## [Assignment]
Once the line containing "Job: point to the silver wrist" is found, copy that line and all remaining lines of the records exactly, including the last one, and add nothing.
-------- Working data --------
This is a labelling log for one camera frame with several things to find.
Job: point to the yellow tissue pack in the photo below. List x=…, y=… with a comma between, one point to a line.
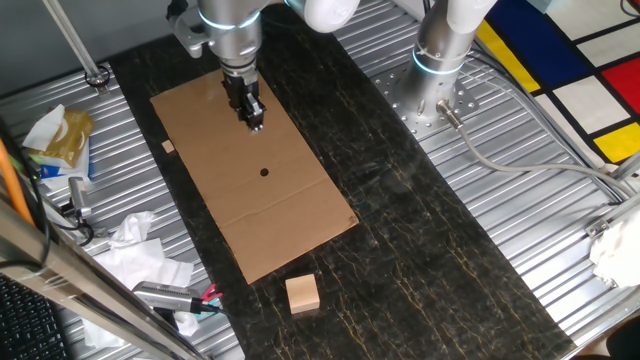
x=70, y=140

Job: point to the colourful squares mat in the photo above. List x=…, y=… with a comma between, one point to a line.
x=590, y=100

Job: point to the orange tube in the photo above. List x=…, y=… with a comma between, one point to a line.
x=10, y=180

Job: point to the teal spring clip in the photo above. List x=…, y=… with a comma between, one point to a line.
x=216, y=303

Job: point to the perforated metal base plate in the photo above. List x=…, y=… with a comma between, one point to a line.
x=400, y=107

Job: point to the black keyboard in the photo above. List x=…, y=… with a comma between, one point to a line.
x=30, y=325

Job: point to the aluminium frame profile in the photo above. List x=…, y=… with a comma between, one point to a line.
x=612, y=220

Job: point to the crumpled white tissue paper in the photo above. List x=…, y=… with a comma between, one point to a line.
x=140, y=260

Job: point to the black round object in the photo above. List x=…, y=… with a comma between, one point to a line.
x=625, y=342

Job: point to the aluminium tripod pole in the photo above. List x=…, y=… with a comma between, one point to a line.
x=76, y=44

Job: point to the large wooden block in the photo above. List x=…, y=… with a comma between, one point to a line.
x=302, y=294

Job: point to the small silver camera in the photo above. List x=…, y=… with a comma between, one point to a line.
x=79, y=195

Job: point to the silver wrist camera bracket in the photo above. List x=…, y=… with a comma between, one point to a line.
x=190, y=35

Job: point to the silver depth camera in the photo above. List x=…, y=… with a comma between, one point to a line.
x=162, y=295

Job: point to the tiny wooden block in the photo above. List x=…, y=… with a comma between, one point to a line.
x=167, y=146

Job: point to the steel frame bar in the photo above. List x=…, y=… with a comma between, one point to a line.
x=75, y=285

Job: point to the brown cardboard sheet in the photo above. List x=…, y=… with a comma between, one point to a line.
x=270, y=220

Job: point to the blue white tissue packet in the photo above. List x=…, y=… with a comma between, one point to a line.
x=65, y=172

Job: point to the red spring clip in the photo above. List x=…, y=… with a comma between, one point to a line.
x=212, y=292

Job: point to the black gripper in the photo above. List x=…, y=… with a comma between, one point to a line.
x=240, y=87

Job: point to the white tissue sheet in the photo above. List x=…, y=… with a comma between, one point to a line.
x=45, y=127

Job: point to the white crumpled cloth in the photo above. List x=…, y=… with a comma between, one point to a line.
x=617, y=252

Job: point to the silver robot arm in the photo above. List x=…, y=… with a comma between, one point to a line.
--------
## [Finished exercise]
Job: point to the silver wrist camera bracket in the photo above. List x=…, y=… with a comma between, one point to a line.
x=190, y=35

Job: point to the silver depth camera in the photo above. List x=…, y=… with a comma between, one point to a line.
x=162, y=295

Job: point to the tiny wooden block in the photo above. List x=…, y=… with a comma between, one point to a line.
x=167, y=146

Job: point to the steel frame bar in the photo above. List x=…, y=… with a comma between, one point to a line.
x=75, y=285

Job: point to the brown cardboard sheet in the photo above. List x=…, y=… with a comma between, one point to a line.
x=270, y=220

Job: point to the blue white tissue packet in the photo above. List x=…, y=… with a comma between, one point to a line.
x=65, y=172

Job: point to the red spring clip in the photo above. List x=…, y=… with a comma between, one point to a line.
x=212, y=292

Job: point to the black gripper in the photo above. List x=…, y=… with a comma between, one point to a line.
x=240, y=87

Job: point to the white tissue sheet in the photo above. List x=…, y=… with a comma between, one point to a line.
x=45, y=127

Job: point to the white crumpled cloth in the photo above. List x=…, y=… with a comma between, one point to a line.
x=617, y=252

Job: point to the silver robot arm in the photo above. List x=…, y=… with a comma between, one point to a line.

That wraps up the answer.